**PROBLEM TO WORK ON**
Pull every line containing "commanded" out of the material below.
SOURCE DATA below:
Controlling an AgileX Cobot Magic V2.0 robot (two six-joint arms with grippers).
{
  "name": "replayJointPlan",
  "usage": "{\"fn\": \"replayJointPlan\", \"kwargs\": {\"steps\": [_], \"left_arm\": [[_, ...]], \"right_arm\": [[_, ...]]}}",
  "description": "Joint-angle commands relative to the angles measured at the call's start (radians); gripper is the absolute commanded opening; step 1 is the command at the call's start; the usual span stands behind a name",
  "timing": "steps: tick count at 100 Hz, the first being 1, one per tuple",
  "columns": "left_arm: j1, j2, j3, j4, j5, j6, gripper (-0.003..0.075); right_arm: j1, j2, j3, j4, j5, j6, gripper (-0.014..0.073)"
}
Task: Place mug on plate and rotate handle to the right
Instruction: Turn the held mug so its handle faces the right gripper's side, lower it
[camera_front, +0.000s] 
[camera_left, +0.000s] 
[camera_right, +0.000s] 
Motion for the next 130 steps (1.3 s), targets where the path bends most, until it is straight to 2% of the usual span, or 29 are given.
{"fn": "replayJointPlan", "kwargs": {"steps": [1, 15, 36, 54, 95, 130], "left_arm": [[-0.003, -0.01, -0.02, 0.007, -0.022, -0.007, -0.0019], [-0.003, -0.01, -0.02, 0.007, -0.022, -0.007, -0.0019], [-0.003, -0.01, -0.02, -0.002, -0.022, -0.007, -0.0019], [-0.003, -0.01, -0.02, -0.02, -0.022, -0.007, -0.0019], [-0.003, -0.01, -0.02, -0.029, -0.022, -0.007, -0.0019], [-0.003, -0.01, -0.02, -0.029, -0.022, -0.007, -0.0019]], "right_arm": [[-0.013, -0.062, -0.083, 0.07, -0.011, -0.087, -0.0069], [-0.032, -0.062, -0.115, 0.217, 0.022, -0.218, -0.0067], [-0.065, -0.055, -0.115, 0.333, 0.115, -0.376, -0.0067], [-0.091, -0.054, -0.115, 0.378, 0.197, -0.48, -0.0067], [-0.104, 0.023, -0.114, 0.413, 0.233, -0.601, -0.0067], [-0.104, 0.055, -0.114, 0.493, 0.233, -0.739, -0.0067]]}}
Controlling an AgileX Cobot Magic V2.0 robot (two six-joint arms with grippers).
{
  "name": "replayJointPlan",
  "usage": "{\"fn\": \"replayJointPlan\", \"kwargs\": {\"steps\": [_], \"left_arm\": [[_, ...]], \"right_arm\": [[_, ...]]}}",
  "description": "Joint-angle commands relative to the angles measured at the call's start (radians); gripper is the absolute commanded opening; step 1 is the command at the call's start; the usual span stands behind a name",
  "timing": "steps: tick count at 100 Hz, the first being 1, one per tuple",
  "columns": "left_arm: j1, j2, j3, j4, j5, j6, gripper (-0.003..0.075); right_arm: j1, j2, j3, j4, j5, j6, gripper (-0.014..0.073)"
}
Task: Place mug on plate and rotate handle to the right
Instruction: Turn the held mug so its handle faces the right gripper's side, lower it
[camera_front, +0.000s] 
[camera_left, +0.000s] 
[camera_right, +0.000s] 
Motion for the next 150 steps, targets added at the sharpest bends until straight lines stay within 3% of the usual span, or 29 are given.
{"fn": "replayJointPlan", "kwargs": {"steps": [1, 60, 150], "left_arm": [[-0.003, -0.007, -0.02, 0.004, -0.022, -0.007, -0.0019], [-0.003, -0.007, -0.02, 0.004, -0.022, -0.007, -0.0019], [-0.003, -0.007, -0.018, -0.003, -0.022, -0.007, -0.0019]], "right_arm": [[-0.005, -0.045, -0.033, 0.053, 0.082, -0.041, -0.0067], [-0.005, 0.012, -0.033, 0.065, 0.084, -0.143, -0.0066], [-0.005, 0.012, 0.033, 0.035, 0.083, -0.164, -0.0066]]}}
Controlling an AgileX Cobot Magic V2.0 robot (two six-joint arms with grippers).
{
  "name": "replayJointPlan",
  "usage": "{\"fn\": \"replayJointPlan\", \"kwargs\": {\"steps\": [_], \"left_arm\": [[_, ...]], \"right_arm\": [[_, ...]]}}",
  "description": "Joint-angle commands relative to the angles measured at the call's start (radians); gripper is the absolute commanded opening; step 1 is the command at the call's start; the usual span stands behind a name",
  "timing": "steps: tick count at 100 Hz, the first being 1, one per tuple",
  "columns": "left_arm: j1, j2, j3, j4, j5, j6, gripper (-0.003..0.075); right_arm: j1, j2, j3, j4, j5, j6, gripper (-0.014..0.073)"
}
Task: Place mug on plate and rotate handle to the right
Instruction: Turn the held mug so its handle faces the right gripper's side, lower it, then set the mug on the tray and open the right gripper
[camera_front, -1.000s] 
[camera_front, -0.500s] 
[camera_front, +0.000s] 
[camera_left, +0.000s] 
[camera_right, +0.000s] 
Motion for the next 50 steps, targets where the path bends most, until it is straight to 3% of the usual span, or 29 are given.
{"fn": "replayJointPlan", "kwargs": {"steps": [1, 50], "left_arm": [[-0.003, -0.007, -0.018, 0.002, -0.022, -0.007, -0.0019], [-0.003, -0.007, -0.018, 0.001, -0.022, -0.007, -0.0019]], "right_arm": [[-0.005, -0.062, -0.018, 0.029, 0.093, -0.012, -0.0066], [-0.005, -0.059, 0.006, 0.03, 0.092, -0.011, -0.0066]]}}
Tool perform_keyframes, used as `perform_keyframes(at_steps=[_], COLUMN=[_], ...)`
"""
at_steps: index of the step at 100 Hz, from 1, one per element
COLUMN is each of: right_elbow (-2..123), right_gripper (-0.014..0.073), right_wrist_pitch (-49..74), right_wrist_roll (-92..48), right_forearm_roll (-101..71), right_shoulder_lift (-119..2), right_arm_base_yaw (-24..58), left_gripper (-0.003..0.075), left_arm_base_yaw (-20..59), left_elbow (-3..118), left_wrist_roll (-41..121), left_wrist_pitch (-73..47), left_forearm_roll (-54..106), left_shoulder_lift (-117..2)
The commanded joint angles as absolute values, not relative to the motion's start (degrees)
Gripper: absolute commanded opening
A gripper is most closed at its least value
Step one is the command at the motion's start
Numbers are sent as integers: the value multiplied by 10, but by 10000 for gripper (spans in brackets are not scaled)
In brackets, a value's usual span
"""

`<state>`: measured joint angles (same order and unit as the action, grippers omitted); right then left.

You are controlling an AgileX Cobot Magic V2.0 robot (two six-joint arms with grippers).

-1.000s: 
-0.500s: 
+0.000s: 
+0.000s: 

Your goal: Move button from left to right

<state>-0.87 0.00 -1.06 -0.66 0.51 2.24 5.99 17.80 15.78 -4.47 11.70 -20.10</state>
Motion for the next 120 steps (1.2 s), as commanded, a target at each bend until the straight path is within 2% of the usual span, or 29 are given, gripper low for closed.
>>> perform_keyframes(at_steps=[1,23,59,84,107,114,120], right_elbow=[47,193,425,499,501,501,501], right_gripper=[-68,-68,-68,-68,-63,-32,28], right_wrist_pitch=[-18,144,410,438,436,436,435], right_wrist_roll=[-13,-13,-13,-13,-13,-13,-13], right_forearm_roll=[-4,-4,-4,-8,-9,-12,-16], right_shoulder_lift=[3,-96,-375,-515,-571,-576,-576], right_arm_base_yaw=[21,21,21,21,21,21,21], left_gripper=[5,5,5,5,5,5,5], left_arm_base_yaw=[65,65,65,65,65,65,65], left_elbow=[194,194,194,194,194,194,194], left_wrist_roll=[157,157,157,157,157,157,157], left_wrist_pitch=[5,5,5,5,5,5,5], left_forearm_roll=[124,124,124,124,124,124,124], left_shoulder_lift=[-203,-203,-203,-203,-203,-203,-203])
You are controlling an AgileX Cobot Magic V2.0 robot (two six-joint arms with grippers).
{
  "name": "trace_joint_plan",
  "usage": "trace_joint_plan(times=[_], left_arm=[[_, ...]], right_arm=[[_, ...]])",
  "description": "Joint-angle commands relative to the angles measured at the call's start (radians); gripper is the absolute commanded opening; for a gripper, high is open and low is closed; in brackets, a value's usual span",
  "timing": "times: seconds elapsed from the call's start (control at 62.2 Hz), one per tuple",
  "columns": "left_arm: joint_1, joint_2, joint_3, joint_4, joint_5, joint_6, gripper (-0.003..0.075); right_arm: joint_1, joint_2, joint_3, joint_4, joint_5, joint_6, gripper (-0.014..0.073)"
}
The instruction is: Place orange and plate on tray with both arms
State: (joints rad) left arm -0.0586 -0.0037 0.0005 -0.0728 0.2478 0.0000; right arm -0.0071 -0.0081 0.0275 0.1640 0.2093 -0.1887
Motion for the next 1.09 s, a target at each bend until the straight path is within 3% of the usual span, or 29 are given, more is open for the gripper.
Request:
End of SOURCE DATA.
**OUTPUT BELOW**
  "description": "Joint-angle commands relative to the angles measured at the call's start (radians); gripper is the absolute commanded opening; step 1 is the command at the call's start; the usual span stands behind a name",
  "description": "Joint-angle commands relative to the angles measured at the call's start (radians); gripper is the absolute commanded opening; step 1 is the command at the call's start; the usual span stands behind a name",
  "description": "Joint-angle commands relative to the angles measured at the call's start (radians); gripper is the absolute commanded opening; step 1 is the command at the call's start; the usual span stands behind a name",
The commanded joint angles as absolute values, not relative to the motion's start (degrees)
Gripper: absolute commanded opening
Motion for the next 120 steps (1.2 s), as commanded, a target at each bend until the straight path is within 2% of the usual span, or 29 are given, gripper low for closed.
  "description": "Joint-angle commands relative to the angles measured at the call's start (radians); gripper is the absolute commanded opening; for a gripper, high is open and low is closed; in brackets, a value's usual span",

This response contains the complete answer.